Is there a quiz? I thought I was just reading Metafilter. You shouldnt phrase posts like this. Its bad form.

Anyways, we've covered the Innocence Project before so this is sort of a dupe.

Its a great great thing they do. The fact that Scheck represented Simpson does nothing at all to undermine that.
posted by vacapinta at 1:46 PM on April 23, 2007


You shouldnt phrase posts like this. Its bad form.

Yet, he seems like a nice enough fella even though he doesn't believe in trials.
posted by srboisvert at 1:51 PM on April 23, 2007


Yeah I don't get what the deal with mentioning OJ is. Are you saying it's better then 200 innocent men rot in jail to prevent one guilty man from going free?

I see that Texas has had 11 exonerations. I like the fact that they (Texas) refuse to allow DNA testing in cases where the convicted person has already been executed.
posted by delmoi at 1:51 PM on April 23, 2007


OJ went free because the LAPD tried to frame a guilty man. If the cops had actually looked for the real evidence instead of inventing their own, there would have been no question. The prosecution didn't drop the ball; they kicked it into their own goal.
posted by Faint of Butt at 2:00 PM on April 23, 2007


Just find it ironic that these two experts do great things ... but spent a year of their lives bending the rules to extreme degrees to free a person that they clearly knew was guilty. I mean, c'mon, they're smart people. They couldn't possibly have really believed O.J. was innocent.

Guess they took the money to fund the Innocence Project. Which is kinda like U2 playing Van Halen cover tunes at somebody's birthday party.

And as for the "everyone deserves a defense" argument, they do, but it doesn't mean a defense attorney gets to lie in order to do it.
posted by Cool Papa Bell at 2:02 PM on April 23, 2007


I wish people wouldn't focus on OJ when talking about Scheck. He's done so much more since then (the freedom of 200 innocent individuals attest to that). The Innocence Project at Cardozo Law has done a great deal to inform about the importance of DNA evidence. They also has compiled a great deal of evidence about the horrible conditions DNA evidence is stored (or, quite often, destroyed). There's also now a great network of loosely affiliated Innocence Projects across the country at this point, because of that first Innocence Project.

Considering all this, I think Scheck and Neufeld have redeemed themselves more than your average attorney with celebrity clients. Even if you don't agree with that and think Scheck and Neufeld are opportuniists or whatever, it's the other lawyers on staff (I believe there are three or four), as well as the intake department, and (unpaid) law students, that do a majority of the case work.
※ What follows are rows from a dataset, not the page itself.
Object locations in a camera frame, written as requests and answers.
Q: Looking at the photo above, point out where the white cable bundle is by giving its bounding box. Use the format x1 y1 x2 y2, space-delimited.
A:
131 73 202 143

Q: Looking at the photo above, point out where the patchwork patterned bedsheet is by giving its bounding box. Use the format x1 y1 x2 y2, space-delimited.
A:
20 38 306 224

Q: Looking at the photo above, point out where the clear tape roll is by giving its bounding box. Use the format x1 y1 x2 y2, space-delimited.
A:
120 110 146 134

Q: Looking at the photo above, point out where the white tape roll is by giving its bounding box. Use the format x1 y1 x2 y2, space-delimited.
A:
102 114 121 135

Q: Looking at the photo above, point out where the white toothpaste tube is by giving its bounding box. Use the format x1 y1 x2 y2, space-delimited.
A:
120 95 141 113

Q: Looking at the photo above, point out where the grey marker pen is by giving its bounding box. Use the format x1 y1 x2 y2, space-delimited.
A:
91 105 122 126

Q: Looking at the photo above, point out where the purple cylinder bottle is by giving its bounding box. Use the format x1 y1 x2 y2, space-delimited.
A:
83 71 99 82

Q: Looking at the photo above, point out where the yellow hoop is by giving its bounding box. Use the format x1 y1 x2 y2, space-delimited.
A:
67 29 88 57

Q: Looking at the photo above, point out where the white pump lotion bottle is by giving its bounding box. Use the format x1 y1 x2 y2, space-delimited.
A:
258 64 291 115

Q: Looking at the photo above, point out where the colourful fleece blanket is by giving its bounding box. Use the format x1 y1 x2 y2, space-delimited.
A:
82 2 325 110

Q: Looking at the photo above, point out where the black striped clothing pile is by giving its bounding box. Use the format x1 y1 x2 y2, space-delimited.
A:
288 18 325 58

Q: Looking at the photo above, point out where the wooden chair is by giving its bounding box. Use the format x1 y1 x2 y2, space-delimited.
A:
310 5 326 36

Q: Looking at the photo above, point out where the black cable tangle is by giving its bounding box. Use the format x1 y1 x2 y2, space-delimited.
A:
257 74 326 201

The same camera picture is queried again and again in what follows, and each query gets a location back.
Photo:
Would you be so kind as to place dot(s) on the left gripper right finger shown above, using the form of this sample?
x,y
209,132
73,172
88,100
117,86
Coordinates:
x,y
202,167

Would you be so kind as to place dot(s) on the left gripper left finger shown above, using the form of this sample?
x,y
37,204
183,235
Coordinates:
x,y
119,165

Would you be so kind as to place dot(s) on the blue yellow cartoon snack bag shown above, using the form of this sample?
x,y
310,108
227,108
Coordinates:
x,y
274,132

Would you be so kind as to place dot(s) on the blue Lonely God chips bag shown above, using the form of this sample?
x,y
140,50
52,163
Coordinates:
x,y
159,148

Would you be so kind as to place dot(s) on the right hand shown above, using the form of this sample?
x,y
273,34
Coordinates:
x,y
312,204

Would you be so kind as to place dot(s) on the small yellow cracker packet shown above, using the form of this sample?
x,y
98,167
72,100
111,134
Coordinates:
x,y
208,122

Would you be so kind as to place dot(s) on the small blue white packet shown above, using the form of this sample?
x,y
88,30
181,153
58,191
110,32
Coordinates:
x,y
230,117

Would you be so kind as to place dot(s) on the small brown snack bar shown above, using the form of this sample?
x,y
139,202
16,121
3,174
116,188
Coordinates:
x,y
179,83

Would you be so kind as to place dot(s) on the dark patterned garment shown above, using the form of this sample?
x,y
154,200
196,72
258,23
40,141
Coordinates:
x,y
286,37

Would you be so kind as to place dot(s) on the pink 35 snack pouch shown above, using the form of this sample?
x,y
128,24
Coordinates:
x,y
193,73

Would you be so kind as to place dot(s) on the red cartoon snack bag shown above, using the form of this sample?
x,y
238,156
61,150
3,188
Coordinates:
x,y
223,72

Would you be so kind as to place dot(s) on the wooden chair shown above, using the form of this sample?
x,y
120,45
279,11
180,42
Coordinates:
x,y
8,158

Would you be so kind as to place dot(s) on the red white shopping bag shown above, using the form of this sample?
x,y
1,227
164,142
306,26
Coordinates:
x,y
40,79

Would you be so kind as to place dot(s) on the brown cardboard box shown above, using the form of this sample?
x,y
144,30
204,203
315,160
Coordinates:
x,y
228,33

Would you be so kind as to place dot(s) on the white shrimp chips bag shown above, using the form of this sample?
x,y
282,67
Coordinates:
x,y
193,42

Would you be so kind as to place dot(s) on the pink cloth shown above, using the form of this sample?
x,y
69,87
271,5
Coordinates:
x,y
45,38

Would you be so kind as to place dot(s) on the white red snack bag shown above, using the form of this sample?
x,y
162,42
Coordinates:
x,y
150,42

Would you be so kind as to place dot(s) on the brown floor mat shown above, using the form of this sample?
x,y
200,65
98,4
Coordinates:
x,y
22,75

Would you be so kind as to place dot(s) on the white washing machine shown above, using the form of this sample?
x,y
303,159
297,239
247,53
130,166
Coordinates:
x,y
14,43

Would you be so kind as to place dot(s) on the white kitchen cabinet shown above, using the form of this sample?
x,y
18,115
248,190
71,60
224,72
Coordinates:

The Innocence Project should by no means be looked at in any different way because of how the individuals that founded it got their money initially, the work and intentions are still just.

Full disclosure: I was an intern at the Innocence Project. I think what they do is noble. It's just disappointing that the range of cases they take on is so limited, since they can only work with evidence that is still held onto sometime decades after the fact, and only work with cases where DNA evidence can provide a full exoneration. There, that chip should be off my shoulder now.
posted by piratebowling at 2:02 PM on April 23, 2007


A while back I met an attorney who works for The Innocence Project ... serious, smart, driven.
posted by R. Mutt at 2:04 PM on April 23, 2007


PS, Cool Papa Bell, you're timeline is way off. The Innoncence project started in 1992, before the OJ case.
posted by piratebowling at 2:06 PM on April 23, 2007


Its a great great thing they do. The fact that Scheck represented Simpson does nothing at all to undermine that.

I always found it funny that Barry Scheck worked so hard to discredit DNA evidence in the Simpson case and then turned right around to do this project. You know what they say - "Every man has a price."